- [How to complete this task]: Count every line below that contains "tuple", then give that count and nothing else.
---- Dataset content
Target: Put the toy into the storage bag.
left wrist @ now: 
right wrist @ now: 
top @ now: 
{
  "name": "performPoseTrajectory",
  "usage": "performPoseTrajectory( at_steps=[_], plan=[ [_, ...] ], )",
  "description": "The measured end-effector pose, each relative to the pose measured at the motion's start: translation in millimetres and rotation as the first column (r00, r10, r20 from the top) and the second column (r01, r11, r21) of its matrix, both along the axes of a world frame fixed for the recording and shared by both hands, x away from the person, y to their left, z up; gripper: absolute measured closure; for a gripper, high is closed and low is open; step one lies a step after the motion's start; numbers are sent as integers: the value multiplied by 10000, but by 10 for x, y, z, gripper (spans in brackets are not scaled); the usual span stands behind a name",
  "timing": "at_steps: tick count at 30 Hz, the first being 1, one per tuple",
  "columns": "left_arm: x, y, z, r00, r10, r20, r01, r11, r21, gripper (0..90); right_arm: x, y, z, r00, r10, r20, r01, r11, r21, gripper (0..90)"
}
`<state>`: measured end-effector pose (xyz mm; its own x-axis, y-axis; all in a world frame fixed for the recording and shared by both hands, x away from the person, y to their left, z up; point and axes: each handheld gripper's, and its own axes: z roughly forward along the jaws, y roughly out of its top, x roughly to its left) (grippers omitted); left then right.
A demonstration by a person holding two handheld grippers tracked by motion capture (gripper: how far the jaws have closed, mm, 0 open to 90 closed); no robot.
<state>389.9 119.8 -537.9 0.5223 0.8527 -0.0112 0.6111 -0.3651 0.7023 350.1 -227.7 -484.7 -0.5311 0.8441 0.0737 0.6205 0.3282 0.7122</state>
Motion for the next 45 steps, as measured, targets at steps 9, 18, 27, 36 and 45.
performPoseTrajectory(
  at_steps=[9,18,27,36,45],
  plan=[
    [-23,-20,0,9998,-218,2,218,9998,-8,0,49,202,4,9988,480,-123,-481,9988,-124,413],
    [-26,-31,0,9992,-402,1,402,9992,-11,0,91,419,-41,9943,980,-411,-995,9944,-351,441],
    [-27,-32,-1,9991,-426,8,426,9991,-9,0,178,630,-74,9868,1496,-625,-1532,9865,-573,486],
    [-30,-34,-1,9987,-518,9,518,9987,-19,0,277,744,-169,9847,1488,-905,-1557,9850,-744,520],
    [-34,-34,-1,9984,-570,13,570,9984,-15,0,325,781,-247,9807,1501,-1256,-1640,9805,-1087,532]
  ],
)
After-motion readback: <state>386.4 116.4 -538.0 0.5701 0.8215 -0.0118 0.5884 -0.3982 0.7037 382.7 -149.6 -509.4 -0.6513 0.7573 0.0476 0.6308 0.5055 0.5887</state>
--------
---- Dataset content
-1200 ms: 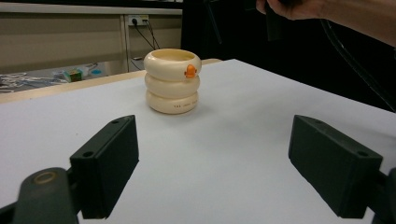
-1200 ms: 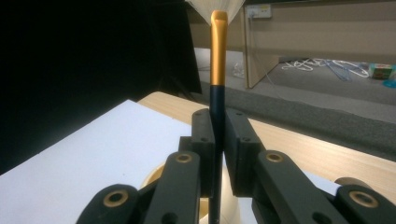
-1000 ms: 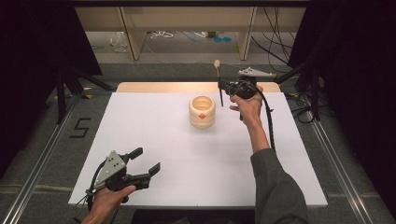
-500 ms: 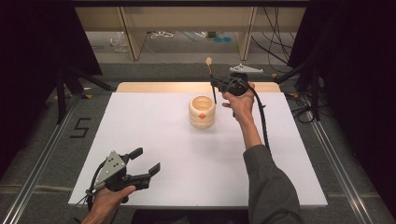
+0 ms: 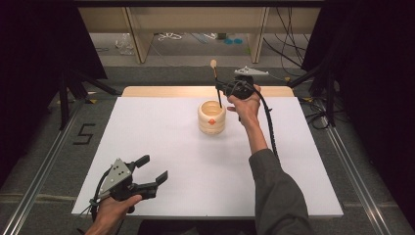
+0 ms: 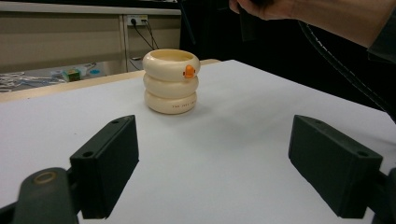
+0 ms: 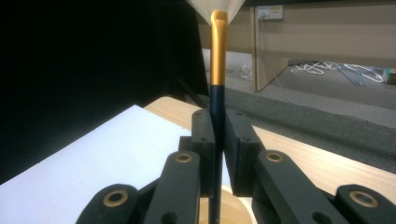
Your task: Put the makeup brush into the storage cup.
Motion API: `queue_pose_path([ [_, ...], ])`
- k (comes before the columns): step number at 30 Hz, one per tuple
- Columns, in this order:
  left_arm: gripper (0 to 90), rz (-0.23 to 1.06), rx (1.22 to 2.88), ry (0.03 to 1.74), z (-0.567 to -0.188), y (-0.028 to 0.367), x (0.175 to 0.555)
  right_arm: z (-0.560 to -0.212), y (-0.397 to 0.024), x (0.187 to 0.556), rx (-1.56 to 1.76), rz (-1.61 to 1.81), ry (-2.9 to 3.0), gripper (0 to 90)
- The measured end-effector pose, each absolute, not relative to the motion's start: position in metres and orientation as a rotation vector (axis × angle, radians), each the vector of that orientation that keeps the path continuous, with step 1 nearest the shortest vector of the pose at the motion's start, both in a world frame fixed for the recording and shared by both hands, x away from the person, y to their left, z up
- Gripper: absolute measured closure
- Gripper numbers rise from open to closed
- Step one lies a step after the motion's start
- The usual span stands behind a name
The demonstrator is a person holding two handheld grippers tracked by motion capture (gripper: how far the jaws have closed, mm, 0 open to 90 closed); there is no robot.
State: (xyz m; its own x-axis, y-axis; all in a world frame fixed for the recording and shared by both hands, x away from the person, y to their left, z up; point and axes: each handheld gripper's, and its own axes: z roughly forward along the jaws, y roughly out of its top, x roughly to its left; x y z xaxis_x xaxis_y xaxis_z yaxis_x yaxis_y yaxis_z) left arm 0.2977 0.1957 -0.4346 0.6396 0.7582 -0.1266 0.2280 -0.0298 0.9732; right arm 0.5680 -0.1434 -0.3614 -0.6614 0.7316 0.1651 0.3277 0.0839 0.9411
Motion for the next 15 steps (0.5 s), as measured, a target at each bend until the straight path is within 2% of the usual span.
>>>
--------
- [The completed task]: 2